Ancient inscription containing name known from Hebrew Bible

The Deir 'Alla inscription or Balaam inscription, listed as KAI 312, was discovered during a 1967 excavation in Deir 'Alla, Jordan. It is currently held at the Jordan Archaeological Museum in Amman. It is written in a peculiar Northwest Semitic dialect, has provoked much debate among scholars and has had a strong impact on the study of Canaanite and Aramaic inscriptions.

==Context, content, significance==
The excavation revealed a multiple-chamber structure that was destroyed by an earthquake during the Persian period. The multi-room complex probably had a cultic purpose. The inscription was written on the wall of one of the rooms and contains a story relating visions of Bal'am, son of Be'or, a "seer of the gods" (bl m br b r š ḥzh lhn), the same name - Balaam, son of Be'or - as in and in other passages of the Hebrew Bible. The Deir Alla inscription's depiction of Bala'am differs from that in the Book of Numbers. Bal'am's god is associated with the goddess Šagar-we-Ishtar. Deities with such names, "Šagar-and-Ishtar" (or Aštar) certainly are known to history, but quite separately. The enigmatic narrative also foregrounds the Shaddayin (שדין) gods who establish a council. It also features the word Elohin, taken to mean "gods" in the plural rather than the Hebrew deity.

The inscriptions were on ink on plastered wall; black and red inks were used as in the plaster inscriptions at Kuntillet Ajrud. Red emphasized certain parts of the text. The inscriptions were written with a broad nibbed pen with ink, an extremely early example. The Oxford Handbook of Biblical Studies describes it as "the oldest example of a book in a West Semitic language written with an alphabet, and the oldest piece of Aramaic literature."

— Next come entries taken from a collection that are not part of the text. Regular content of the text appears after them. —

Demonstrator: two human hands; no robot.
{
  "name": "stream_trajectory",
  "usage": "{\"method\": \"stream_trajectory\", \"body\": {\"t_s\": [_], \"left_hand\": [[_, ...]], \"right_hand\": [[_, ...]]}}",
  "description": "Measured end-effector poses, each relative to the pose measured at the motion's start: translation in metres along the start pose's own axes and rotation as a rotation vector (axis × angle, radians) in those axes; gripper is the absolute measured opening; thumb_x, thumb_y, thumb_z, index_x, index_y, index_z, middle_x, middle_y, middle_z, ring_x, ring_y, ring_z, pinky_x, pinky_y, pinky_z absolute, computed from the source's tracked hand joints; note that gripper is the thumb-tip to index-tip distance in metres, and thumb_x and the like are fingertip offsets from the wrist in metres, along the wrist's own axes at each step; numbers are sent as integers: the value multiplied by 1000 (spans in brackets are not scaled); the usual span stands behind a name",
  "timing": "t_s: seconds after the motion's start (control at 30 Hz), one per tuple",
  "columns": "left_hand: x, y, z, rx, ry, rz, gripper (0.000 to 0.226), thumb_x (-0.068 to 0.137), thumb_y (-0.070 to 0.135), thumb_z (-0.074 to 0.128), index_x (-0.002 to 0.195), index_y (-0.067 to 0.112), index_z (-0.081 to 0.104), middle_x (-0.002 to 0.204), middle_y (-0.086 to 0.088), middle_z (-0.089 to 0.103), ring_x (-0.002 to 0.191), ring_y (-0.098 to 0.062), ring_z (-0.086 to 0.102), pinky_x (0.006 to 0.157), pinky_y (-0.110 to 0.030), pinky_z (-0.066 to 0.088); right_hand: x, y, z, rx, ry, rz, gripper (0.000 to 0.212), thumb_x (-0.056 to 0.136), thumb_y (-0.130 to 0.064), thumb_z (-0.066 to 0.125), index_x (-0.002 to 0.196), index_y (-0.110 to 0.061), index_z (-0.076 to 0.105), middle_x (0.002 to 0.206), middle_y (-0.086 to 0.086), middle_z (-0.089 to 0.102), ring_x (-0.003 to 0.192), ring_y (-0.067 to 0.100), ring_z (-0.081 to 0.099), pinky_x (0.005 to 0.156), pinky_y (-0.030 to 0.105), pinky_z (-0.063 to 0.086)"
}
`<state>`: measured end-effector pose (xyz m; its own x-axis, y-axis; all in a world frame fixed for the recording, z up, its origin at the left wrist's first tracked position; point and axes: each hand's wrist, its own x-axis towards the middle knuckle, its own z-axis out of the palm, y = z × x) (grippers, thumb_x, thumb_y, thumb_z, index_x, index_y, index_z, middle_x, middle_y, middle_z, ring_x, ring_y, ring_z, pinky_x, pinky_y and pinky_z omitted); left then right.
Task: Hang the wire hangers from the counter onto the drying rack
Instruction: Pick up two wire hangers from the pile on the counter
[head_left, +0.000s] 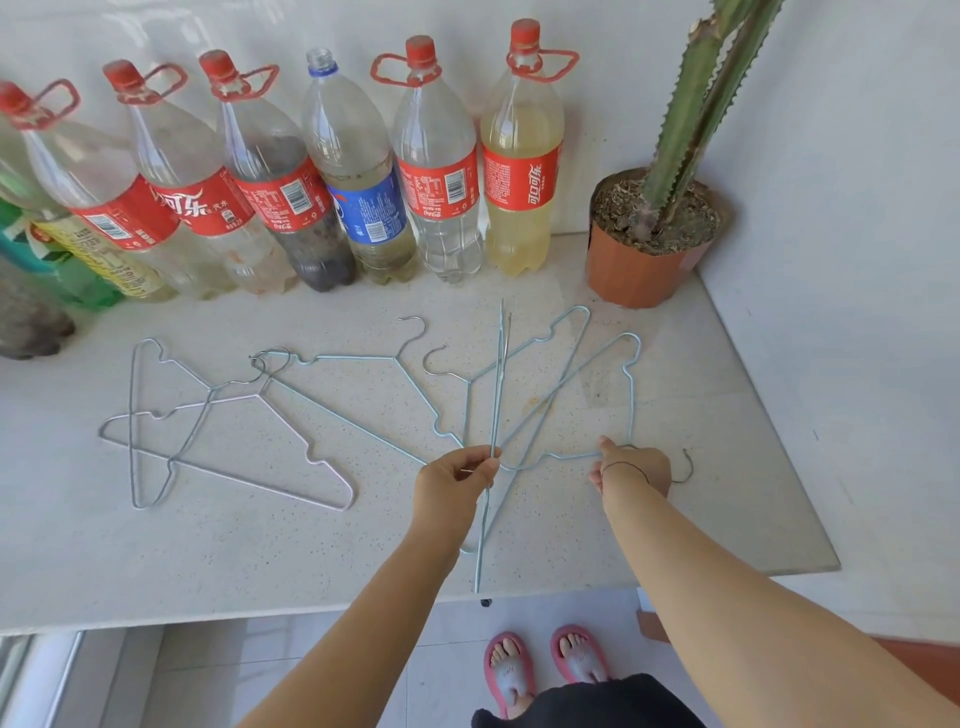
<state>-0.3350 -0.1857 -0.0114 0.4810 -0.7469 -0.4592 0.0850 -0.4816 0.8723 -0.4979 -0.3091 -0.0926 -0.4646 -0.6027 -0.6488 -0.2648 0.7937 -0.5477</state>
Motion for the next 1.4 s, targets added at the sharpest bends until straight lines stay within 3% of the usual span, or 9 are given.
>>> {"method": "stream_trajectory", "body": {"t_s": [0.2, 0.33, 0.43, 0.53, 0.6, 0.8, 0.9, 1.23, 1.4], "left_hand": [[2, -2, 0, 4, 2, -13, 11, 84, 18, 68, 92, 22, 75, 74, -1, 67, 70, -14, 55, 77, -32, 50], [1, -4, 3, 12, 1, -10, 11, 84, 19, 68, 86, 28, 73, 73, 1, 68, 69, -12, 57, 77, -30, 50], [2, -3, 4, 6, 1, -13, 11, 85, 17, 67, 92, 22, 74, 74, 1, 69, 69, -11, 58, 80, -29, 51], [2, -2, 6, 3, -8, -11, 13, 86, 15, 66, 96, 18, 74, 78, 0, 70, 71, -11, 60, 78, -26, 51], [4, 0, 7, -14, -16, -7, 14, 86, 13, 66, 97, 15, 73, 79, 0, 70, 72, -12, 62, 73, -22, 51], [4, 11, 15, -62, -21, 3, 12, 86, 11, 65, 95, 16, 72, 78, -1, 69, 69, -13, 62, 70, -23, 49], [1, 21, 18, -98, -16, 15, 12, 86, 11, 65, 95, 16, 72, 78, -1, 68, 70, -13, 61, 70, -23, 48], [-25, 44, 6, -236, 69, 64, 13, 86, 9, 65, 95, 15, 73, 75, 1, 68, 69, -14, 60, 71, -25, 48], [-50, 54, -18, -361, 189, 110, 16, 88, 6, 61, 88, 18, 71, 72, 3, 66, 64, -11, 58, 65, -18, 49]], "right_hand": [[10, -2, 0, -132, -107, 53, 52, 86, -49, 56, 50, -11, 51, 46, 2, 54, 32, 19, 40, 41, 20, 32], [3, -8, -6, -132, -244, 68, 51, 91, -30, 46, 45, -12, 37, 29, -2, 39, 17, 12, 26, 32, 15, 23], [-2, -5, -14, 160, -256, 40, 37, 84, -16, 49, 49, -6, 44, 41, 5, 51, 30, 15, 38, 37, 20, 33], [-11, -4, -25, 461, -319, -5, 7, 85, -2, 50, 79, -1, 54, 53, 12, 61, 37, 16, 51, 44, 24, 46], [-16, -4, -35, 565, -364, -67, 13, 87, 3, 51, 97, -5, 49, 49, 10, 62, 35, 15, 52, 39, 23, 44], [-43, -17, -62, 416, -430, -371, 16, 89, 0, 52, 104, -3, 55, 73, 17, 61, 52, 15, 52, 44, 19, 41], [-55, -27, -69, 400, -456, -463, 18, 87, 3, 53, 103, -3, 58, 73, 13, 59, 51, 6, 54, 48, 12, 44], [-99, -62, -75, 250, -657, -636, 21, 89, -6, 55, 104, -17, 65, 66, 3, 58, 60, 12, 49, 52, 15, 41], [-130, -78, -67, 246, -821, -705, 18, 89, -18, 59, 91, -4, 70, 62, 3, 53, 59, 13, 41, 53, 20, 35]]}}
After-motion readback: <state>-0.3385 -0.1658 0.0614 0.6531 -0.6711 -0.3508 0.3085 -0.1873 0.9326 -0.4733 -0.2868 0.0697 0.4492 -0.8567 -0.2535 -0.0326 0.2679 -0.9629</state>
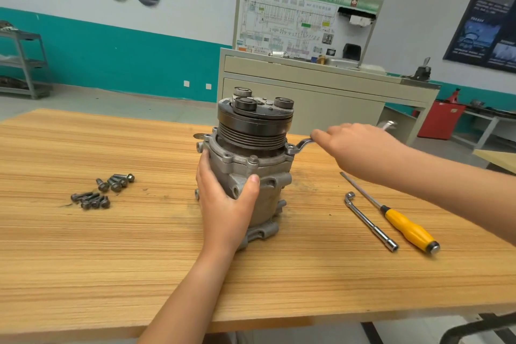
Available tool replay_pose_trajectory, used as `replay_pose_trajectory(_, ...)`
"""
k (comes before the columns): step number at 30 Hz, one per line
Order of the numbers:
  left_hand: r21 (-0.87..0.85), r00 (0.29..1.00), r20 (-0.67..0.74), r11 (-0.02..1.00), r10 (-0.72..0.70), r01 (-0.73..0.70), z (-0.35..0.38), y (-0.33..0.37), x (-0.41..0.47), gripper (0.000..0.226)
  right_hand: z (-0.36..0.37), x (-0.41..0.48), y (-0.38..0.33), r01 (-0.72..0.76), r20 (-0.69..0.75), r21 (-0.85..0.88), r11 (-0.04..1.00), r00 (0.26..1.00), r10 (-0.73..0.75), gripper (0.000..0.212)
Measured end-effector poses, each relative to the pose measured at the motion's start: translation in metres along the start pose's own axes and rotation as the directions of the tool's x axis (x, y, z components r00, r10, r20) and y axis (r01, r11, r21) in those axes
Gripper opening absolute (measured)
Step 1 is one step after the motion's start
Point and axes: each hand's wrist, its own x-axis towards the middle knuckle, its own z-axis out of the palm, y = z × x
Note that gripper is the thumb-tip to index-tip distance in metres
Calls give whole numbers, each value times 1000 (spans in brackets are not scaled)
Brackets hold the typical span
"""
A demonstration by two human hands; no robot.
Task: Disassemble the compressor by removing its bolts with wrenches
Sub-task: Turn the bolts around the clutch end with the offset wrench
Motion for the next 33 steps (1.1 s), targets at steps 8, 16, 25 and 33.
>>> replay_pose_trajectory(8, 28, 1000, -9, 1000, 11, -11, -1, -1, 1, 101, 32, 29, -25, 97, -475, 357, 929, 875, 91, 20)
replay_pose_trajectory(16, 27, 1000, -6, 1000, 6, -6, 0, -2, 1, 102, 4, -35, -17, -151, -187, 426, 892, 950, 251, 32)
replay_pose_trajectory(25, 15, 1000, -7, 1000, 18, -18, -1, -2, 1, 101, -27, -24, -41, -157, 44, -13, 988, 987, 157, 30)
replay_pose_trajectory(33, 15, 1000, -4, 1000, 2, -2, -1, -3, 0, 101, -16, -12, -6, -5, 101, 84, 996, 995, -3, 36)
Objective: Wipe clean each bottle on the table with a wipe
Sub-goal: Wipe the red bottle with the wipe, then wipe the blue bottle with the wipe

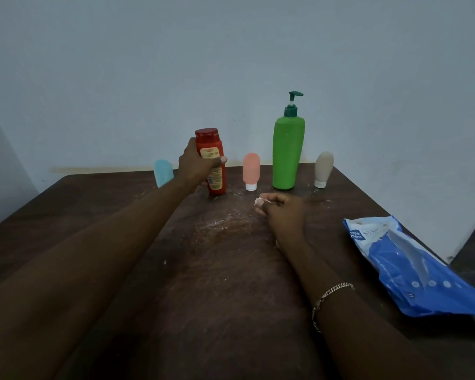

==Reconstruction and translation==
When the text was found, it was broken into fragments. The fragments are poorly preserved, and only a part of the text has been found. In all, 119 pieces of ink-inscribed plaster were recovered. The wall, near the summit of the tell, was felled by a tremor.

Scholars have succeeded in arranging many of the fragments into two large 'combinations'. At least to some extent, they had use of information about which fragments were found close together or wide apart on the ground. Still, uncombined fragments remain. For the reading of damaged or missing parts of the text, they sometimes had to guess; however, where the same group of words seems to appear in several places, but with different parts damaged in different occurrences, they could reasonably reconstruct a combined text.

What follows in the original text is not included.